* **What the exercise asks**: Return, word for word, only the lines of the data below that lie between the line with "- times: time" and the line with "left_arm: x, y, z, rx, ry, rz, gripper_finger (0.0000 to", those two lines included.

Entries taken from a collection
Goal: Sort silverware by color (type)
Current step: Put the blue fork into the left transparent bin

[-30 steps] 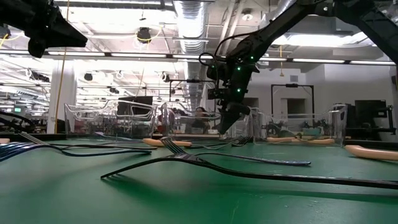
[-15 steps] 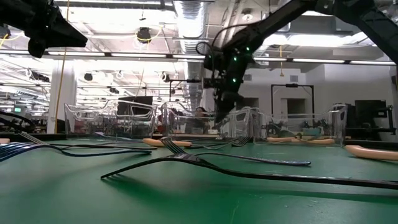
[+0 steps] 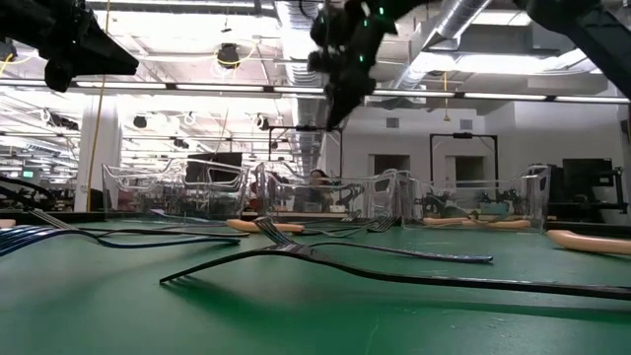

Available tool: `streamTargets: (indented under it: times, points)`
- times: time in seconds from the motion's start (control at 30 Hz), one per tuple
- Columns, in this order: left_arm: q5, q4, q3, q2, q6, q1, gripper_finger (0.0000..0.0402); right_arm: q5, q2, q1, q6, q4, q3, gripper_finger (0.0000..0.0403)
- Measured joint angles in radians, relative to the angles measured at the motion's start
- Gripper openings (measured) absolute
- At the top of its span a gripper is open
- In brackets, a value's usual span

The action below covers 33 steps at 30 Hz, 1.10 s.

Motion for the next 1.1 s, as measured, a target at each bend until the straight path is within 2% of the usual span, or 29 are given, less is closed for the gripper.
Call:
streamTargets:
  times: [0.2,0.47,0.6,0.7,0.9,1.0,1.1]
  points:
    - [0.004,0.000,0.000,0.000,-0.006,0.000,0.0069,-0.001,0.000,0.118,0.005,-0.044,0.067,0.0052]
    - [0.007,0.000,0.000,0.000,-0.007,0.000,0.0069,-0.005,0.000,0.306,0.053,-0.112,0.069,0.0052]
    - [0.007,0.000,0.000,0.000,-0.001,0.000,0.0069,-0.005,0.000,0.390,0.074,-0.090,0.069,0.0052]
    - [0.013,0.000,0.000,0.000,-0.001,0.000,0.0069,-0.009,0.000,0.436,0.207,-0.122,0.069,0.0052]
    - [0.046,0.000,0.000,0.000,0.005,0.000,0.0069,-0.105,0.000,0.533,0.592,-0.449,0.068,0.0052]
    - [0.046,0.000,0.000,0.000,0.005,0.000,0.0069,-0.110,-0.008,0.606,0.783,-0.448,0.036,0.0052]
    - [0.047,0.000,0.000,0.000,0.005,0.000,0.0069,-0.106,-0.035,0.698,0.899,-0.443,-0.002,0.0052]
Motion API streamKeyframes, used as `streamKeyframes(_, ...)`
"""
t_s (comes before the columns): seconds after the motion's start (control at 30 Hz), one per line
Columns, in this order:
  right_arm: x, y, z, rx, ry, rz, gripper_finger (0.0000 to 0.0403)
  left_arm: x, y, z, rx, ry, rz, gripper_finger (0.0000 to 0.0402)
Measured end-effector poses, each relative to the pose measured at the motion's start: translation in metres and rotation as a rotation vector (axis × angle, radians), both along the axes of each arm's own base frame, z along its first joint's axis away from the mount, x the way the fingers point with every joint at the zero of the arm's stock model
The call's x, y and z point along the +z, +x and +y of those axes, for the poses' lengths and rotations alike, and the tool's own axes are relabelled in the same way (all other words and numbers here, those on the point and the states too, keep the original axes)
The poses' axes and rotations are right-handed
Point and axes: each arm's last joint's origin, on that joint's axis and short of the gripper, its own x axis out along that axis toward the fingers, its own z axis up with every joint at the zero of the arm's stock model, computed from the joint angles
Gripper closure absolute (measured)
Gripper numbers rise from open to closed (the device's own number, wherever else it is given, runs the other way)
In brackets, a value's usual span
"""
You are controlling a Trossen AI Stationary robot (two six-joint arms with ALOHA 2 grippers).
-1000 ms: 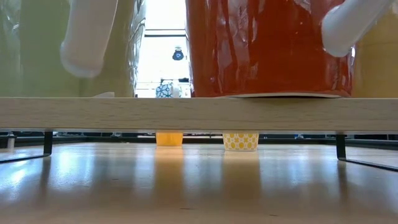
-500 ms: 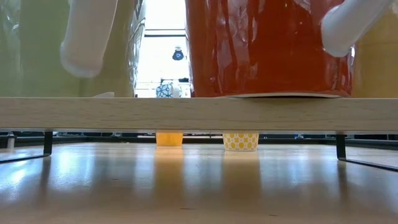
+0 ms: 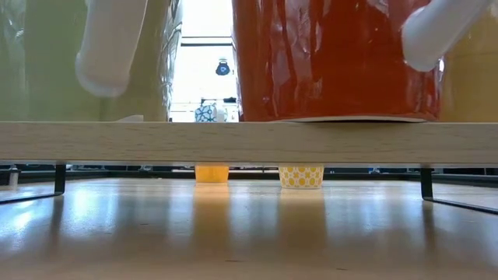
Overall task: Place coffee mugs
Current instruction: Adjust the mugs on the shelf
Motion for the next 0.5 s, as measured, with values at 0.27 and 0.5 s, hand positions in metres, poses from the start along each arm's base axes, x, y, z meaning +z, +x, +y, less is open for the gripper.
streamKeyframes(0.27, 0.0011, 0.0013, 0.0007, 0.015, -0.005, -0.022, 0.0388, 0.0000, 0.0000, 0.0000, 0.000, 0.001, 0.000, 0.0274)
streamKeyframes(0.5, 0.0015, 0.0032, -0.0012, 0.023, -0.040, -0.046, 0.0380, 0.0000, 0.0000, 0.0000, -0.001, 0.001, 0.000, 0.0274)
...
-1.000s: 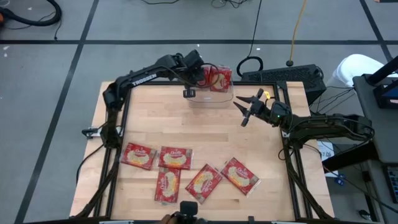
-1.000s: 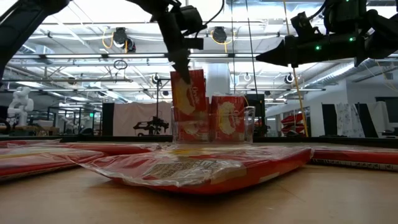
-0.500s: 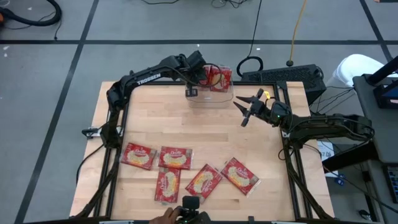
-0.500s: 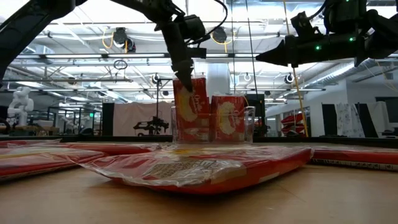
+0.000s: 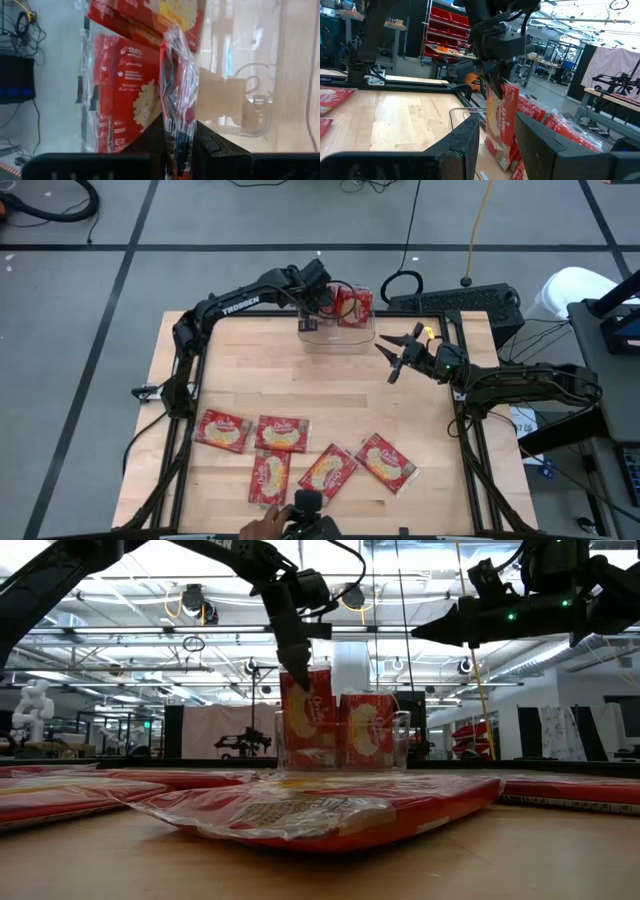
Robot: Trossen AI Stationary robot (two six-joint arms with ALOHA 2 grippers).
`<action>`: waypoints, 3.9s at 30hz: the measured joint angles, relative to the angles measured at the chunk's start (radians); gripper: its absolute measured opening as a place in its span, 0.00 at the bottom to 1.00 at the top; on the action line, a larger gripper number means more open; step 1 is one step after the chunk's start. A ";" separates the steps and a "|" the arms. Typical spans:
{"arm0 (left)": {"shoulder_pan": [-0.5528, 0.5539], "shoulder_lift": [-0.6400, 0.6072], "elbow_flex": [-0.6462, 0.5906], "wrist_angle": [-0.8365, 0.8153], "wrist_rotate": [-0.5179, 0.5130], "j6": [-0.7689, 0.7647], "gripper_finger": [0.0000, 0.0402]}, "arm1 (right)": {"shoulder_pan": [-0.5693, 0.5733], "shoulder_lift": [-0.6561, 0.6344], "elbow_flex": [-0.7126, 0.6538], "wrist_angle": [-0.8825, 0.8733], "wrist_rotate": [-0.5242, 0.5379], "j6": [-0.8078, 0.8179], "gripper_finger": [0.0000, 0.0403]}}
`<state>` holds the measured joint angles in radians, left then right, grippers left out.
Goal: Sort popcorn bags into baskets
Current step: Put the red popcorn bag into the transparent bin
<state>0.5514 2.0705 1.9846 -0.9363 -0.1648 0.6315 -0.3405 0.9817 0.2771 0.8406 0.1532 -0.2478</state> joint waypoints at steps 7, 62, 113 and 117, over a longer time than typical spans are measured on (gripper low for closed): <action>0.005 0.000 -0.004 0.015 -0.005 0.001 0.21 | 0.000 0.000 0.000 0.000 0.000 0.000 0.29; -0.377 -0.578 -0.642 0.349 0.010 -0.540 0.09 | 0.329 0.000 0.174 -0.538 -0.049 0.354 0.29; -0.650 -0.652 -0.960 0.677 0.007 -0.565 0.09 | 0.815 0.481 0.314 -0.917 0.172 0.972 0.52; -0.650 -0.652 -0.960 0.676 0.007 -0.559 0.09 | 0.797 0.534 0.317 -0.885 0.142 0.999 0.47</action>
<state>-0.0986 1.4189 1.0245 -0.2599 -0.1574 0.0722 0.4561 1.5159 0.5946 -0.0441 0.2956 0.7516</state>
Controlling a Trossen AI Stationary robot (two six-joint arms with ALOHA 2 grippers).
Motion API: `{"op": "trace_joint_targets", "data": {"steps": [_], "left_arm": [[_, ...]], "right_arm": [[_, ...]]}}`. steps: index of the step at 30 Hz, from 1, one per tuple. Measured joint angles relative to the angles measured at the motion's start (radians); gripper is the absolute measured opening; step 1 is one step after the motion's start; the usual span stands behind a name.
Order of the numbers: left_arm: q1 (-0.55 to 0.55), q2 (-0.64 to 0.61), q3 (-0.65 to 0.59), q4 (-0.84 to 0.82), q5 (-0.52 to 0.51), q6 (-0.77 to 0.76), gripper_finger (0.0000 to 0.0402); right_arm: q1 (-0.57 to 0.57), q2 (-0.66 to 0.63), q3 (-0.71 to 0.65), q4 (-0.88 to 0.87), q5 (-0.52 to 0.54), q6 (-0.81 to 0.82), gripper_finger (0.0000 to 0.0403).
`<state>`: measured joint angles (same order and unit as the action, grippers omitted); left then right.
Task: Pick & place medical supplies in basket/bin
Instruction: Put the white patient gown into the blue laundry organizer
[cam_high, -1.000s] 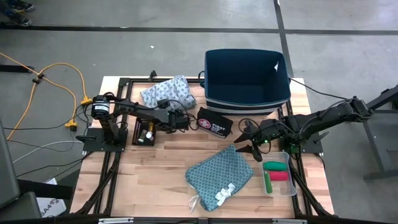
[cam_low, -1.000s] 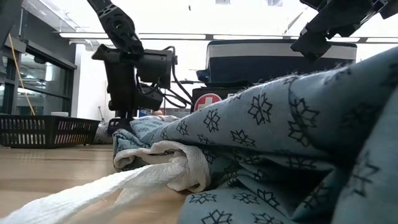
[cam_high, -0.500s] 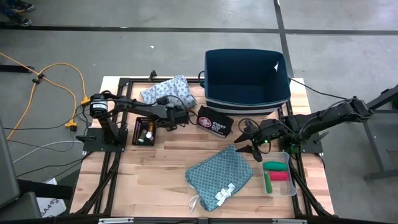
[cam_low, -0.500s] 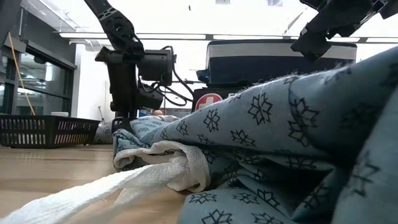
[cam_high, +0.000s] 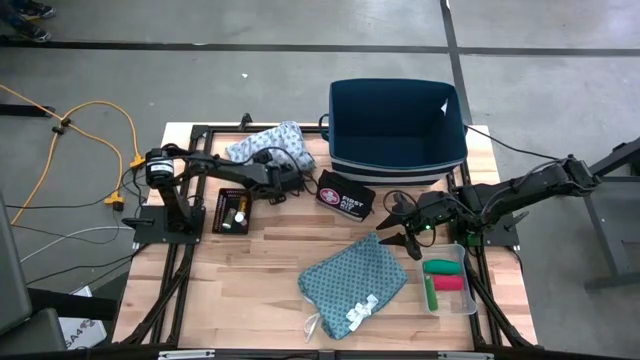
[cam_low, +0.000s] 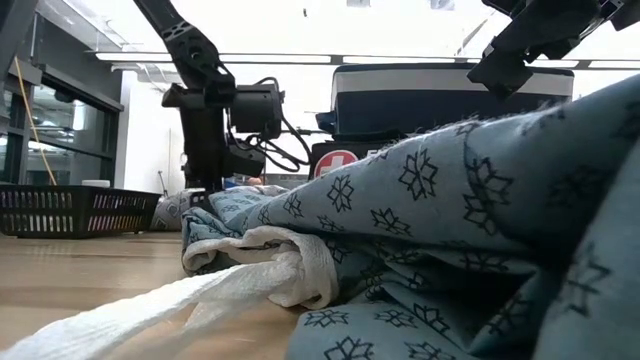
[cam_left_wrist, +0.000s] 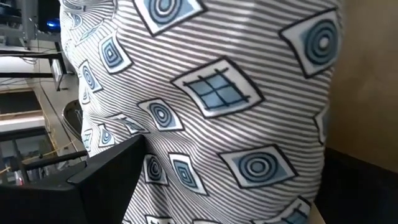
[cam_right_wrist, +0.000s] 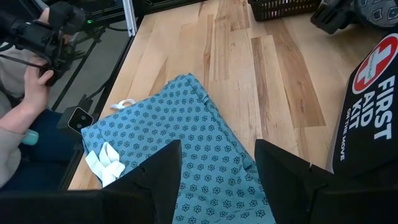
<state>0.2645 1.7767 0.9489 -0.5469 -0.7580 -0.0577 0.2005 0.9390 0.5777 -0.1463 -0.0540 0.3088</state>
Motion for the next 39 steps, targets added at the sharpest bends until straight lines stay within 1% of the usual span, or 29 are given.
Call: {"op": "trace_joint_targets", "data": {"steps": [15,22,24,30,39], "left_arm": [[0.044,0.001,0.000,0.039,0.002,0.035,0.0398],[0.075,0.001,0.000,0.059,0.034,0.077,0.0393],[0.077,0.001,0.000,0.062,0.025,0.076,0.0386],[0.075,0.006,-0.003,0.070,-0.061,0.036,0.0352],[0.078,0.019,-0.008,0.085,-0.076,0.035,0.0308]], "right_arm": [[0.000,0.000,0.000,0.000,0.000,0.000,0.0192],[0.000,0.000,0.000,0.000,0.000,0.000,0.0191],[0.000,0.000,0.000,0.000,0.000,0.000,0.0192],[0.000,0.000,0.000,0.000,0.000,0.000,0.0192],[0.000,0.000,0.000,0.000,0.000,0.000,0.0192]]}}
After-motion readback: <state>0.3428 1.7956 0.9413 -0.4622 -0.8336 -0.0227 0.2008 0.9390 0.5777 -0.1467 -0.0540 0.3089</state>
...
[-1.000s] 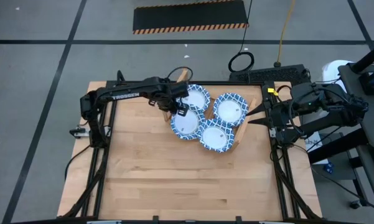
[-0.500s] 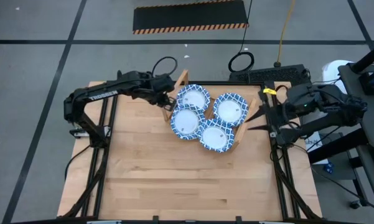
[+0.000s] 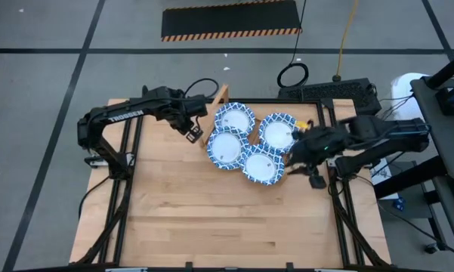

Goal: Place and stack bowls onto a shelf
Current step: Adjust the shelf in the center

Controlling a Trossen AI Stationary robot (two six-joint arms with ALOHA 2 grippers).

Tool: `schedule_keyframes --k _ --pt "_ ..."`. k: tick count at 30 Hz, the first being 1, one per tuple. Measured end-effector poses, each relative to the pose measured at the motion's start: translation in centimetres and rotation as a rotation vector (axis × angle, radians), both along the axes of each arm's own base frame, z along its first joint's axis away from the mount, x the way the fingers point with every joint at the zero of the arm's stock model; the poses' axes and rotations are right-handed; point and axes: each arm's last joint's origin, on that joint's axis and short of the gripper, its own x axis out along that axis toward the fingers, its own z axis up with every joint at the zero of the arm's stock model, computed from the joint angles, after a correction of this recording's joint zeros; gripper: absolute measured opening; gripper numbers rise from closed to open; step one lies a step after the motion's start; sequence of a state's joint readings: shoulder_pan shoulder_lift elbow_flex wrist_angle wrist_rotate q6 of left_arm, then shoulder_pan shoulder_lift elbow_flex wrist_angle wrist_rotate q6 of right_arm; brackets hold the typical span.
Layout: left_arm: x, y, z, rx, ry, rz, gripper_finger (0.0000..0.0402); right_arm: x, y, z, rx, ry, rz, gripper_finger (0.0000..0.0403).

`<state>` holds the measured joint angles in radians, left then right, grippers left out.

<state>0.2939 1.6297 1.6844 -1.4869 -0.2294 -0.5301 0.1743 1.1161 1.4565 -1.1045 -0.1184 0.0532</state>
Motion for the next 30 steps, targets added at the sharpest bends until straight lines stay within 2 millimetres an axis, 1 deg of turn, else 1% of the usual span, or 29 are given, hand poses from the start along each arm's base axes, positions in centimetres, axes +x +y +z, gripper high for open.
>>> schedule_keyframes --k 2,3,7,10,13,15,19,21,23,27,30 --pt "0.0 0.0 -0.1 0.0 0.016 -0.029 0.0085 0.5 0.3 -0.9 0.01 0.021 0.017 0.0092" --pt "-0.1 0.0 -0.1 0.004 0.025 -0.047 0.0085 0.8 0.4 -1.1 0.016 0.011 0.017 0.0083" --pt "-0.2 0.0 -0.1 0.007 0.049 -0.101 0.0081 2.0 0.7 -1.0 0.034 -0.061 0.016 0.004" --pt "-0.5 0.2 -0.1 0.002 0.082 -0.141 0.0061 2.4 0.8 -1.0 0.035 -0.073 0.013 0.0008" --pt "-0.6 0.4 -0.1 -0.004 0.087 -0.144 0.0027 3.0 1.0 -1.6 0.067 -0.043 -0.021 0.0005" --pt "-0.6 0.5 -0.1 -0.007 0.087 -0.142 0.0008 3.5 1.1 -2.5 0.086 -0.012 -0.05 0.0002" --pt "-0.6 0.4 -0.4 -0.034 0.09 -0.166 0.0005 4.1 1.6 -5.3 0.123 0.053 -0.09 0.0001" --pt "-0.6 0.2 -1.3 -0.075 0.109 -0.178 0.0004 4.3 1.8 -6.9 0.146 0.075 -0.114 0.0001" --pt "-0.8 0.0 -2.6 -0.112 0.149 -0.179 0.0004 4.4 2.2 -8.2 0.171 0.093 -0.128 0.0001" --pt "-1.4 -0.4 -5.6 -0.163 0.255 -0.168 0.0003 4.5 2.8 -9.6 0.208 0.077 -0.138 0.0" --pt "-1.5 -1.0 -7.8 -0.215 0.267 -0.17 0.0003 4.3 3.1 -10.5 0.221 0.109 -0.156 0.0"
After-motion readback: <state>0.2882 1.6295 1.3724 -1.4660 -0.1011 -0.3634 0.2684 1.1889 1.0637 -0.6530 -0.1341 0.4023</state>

* **Answer for the task**:
- times: time in seconds from the motion's start (control at 30 Hz), one per tuple
- Columns, in this order: left_arm: q5, q4, q3, q2, q6, q1, gripper_finger (0.0000..0.0402); right_arm: q5, q2, q1, q6, q4, q3, gripper_finger (0.0000..0.0403)
- Measured joint angles in radians, relative to the angles measured at the motion's start
- Gripper openings (measured) absolute
- At the top of its span a gripper is open
- In brackets, a value's usual span

The action below covers 33 steps at 30 Hz, 1.10 s.

Motion for the next 1.1 s, as measured, a target at each bend until the straight path is within 2% of the usual span, or 29 are given, less is closed for the gripper.
Call:
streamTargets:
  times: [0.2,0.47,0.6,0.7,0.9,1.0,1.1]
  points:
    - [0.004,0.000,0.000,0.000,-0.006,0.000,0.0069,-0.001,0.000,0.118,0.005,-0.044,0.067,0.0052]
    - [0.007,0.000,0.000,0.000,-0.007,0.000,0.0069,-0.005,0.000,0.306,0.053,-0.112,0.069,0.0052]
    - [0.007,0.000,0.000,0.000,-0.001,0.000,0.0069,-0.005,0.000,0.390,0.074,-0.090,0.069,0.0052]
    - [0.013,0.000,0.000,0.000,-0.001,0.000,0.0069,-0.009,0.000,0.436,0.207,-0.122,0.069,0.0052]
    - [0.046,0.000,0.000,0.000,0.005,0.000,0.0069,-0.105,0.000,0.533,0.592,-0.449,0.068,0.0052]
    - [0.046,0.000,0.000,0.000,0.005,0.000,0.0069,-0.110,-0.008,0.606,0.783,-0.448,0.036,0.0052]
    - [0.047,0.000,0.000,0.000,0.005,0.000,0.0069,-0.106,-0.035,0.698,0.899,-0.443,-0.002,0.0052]
Motion API streamKeyframes, used as `streamKeyframes(_, ...)`
"""
t_s (comes before the columns): seconds after the motion's start (control at 30 Hz), one per line
Columns, in this order:
  right_arm: x, y, z, rx, ry, rz, gripper_finger (0.0000 to 0.0403)
  left_arm: x, y, z, rx, ry, rz, gripper_finger (0.0000 to 0.0402)

This exercise is done.